**What the task asks**
From the entries below, reproduce exactly the line containing "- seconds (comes", the line containing "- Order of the", and every line in between, with nothing added.

*** Task input ***

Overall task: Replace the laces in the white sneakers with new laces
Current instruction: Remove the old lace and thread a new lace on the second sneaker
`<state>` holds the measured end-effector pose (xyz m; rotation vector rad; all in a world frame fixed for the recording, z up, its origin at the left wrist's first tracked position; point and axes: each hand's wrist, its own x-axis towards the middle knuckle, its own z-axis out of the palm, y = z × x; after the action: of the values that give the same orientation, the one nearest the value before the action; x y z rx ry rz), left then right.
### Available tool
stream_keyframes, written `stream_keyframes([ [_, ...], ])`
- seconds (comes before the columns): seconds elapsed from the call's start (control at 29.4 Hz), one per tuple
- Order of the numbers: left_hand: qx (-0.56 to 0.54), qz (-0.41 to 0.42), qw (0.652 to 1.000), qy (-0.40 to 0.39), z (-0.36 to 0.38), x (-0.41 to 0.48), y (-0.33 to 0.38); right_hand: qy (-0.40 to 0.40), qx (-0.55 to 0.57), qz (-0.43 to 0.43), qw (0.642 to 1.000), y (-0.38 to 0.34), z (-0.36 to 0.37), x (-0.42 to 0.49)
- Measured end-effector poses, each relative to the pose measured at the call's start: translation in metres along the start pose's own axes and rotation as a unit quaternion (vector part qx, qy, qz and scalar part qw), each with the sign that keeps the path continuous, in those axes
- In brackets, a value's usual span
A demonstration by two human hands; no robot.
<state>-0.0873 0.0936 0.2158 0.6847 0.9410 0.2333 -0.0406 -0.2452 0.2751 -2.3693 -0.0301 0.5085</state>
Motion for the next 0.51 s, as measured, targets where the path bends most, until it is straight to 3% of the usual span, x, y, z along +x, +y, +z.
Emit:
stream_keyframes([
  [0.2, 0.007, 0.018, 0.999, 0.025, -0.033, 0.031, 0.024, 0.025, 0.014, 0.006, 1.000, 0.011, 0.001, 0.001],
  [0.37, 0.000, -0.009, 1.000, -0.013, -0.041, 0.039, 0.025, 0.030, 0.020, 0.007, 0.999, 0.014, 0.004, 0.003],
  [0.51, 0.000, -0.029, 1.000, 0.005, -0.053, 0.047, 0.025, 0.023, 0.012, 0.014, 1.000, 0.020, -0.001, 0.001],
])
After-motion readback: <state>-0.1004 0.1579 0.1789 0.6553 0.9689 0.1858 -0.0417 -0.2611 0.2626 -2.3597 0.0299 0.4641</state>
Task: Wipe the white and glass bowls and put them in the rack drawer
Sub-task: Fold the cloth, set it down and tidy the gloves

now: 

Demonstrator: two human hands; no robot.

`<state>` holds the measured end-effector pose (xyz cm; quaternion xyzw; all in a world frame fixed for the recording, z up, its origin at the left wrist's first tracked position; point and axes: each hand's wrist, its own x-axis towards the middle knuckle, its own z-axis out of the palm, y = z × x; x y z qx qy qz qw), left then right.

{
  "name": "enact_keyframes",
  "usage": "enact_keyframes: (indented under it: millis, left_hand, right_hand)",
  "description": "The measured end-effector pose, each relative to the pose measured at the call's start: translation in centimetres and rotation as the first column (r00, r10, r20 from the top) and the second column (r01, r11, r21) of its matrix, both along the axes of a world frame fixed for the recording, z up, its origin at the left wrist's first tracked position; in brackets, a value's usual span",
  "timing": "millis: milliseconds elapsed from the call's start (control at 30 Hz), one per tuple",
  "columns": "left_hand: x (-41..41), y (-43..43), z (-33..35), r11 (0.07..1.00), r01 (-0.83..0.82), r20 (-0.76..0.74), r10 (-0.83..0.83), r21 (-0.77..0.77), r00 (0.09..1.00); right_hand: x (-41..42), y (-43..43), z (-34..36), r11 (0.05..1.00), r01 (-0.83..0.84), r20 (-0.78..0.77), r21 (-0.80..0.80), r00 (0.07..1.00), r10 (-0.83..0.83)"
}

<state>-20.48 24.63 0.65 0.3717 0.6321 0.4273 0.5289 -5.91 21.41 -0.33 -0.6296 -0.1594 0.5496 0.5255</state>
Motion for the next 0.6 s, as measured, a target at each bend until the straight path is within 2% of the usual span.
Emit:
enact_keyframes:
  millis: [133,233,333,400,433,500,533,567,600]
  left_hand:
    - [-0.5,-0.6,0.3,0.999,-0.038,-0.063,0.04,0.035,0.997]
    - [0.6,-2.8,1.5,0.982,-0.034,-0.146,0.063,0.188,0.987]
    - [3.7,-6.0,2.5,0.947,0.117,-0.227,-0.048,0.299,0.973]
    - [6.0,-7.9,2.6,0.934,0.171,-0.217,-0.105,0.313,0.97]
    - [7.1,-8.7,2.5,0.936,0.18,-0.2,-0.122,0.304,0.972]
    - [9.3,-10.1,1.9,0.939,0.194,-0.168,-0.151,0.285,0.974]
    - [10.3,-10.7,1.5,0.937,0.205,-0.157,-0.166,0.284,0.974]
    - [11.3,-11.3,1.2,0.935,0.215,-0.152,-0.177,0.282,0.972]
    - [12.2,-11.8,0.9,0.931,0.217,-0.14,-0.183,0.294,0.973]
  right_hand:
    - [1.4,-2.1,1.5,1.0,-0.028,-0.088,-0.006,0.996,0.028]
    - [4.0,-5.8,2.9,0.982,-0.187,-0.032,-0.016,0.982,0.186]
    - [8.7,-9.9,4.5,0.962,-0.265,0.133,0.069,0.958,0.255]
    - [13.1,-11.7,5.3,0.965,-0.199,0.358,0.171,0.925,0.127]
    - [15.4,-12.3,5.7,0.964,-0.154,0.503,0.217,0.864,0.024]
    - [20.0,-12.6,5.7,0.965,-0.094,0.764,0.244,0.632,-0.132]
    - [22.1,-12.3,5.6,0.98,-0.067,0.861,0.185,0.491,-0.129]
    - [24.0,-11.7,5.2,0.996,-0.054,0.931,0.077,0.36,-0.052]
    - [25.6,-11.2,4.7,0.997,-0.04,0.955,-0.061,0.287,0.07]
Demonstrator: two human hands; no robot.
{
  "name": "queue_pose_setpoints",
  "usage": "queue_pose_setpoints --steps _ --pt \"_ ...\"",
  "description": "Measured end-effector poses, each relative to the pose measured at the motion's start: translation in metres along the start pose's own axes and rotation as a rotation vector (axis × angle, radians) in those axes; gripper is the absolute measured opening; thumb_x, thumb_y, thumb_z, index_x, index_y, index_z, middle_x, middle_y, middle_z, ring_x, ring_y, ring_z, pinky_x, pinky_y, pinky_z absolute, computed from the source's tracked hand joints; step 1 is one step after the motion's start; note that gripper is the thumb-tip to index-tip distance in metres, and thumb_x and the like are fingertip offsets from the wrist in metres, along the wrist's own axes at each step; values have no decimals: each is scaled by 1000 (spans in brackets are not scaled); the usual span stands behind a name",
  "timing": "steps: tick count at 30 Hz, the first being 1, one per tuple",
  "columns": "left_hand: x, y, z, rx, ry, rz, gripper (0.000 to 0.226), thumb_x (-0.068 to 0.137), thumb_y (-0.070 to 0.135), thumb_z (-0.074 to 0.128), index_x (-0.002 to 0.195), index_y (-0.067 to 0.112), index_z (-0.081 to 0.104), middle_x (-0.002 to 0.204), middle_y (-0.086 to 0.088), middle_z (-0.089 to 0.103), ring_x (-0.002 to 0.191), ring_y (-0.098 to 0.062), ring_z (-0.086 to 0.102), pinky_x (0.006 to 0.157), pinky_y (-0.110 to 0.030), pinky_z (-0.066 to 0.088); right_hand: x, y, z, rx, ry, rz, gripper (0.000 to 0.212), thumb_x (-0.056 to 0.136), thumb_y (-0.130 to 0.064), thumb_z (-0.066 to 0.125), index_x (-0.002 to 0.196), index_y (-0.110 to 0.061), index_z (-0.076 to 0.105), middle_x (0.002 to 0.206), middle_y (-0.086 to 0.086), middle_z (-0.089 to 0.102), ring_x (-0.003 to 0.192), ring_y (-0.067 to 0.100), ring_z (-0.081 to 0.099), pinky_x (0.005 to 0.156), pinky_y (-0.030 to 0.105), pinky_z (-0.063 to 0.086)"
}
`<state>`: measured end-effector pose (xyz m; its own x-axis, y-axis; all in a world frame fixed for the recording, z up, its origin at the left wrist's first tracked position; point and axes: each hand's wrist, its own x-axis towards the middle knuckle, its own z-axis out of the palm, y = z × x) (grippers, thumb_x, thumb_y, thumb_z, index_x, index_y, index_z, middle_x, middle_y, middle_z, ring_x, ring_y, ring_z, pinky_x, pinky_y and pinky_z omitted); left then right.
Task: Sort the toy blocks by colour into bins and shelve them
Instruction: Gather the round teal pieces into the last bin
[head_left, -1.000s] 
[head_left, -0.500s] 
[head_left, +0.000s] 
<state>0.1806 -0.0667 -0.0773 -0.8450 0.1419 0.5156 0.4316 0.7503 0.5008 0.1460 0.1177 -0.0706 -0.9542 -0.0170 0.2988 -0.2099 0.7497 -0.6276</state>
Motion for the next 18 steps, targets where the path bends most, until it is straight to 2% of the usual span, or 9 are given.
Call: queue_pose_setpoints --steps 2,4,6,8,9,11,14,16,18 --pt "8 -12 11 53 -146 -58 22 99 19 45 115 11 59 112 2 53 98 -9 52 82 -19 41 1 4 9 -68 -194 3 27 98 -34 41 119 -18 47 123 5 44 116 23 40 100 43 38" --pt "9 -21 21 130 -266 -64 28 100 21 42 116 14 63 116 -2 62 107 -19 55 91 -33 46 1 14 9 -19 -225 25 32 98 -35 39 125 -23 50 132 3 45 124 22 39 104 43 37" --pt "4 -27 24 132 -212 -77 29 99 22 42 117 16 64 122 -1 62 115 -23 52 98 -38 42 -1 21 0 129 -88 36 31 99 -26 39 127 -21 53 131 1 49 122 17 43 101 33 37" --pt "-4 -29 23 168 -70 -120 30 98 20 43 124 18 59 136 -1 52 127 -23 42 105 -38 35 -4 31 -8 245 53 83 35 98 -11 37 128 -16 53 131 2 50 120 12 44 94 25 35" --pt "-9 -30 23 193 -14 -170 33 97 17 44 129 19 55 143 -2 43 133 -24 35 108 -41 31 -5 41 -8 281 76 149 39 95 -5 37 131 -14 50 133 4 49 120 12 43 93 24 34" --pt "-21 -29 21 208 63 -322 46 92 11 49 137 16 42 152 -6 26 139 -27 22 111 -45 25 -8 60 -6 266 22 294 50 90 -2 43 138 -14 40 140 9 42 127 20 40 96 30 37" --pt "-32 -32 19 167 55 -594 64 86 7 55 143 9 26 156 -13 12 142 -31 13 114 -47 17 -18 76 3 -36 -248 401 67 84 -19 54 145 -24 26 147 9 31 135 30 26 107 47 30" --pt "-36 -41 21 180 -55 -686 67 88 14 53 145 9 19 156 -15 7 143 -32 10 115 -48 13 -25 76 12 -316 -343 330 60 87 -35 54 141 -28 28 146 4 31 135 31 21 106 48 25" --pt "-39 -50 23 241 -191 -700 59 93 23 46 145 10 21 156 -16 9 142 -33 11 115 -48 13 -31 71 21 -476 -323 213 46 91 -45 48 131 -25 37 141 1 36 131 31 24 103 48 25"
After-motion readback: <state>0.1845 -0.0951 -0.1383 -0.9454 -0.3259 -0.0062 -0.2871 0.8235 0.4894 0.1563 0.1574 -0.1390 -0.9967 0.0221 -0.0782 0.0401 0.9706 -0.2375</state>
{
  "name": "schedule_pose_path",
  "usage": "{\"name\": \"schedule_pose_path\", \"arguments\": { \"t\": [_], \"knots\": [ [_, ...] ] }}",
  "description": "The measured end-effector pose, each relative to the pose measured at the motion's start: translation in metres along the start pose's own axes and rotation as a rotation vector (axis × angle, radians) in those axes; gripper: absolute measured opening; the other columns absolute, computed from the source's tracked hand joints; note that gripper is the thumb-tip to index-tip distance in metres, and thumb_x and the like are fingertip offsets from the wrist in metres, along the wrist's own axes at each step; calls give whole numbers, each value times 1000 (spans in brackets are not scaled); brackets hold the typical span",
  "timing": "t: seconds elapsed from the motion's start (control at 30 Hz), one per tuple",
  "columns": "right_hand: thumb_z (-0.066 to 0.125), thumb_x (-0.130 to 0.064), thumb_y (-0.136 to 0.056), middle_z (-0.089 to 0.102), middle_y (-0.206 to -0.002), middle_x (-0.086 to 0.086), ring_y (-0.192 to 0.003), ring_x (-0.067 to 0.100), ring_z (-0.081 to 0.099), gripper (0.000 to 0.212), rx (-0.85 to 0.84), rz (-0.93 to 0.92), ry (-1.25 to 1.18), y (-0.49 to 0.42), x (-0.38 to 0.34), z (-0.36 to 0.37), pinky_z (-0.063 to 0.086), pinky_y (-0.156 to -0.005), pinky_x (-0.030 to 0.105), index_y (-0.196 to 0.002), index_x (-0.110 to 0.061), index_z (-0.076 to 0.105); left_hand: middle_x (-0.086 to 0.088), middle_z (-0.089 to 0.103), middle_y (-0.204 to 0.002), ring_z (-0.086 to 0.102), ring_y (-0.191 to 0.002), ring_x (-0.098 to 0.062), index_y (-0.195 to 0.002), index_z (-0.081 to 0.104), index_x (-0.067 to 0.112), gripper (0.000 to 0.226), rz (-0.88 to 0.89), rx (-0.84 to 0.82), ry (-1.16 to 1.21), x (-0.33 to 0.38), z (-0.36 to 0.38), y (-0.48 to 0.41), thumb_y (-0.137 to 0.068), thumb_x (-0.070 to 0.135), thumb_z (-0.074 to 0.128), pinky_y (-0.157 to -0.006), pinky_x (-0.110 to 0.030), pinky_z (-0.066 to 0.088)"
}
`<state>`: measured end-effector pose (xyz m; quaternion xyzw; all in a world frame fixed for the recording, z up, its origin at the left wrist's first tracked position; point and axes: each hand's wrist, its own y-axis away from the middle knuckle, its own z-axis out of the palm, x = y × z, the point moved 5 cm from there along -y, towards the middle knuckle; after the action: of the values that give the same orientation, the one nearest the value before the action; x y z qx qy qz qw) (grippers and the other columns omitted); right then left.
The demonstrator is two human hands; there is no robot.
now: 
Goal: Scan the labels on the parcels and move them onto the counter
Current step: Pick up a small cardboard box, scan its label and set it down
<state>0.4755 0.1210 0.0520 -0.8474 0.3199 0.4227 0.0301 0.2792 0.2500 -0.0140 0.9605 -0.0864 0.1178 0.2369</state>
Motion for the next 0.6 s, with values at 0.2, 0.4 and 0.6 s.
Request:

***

**Written answer**
- seconds (comes before the columns): seconds elapsed from the call's start (control at 29.4 Hz), one per tuple
- Order of the numbers: left_hand: qx (-0.56 to 0.54), qz (-0.41 to 0.42), qw (0.652 to 1.000), qy (-0.40 to 0.39), z (-0.36 to 0.38), x (-0.41 to 0.48), y (-0.33 to 0.38); right_hand: qy (-0.40 to 0.40), qx (-0.55 to 0.57), qz (-0.43 to 0.43), qw (0.642 to 1.000), y (-0.38 to 0.34), z (-0.36 to 0.37), x (-0.42 to 0.49)

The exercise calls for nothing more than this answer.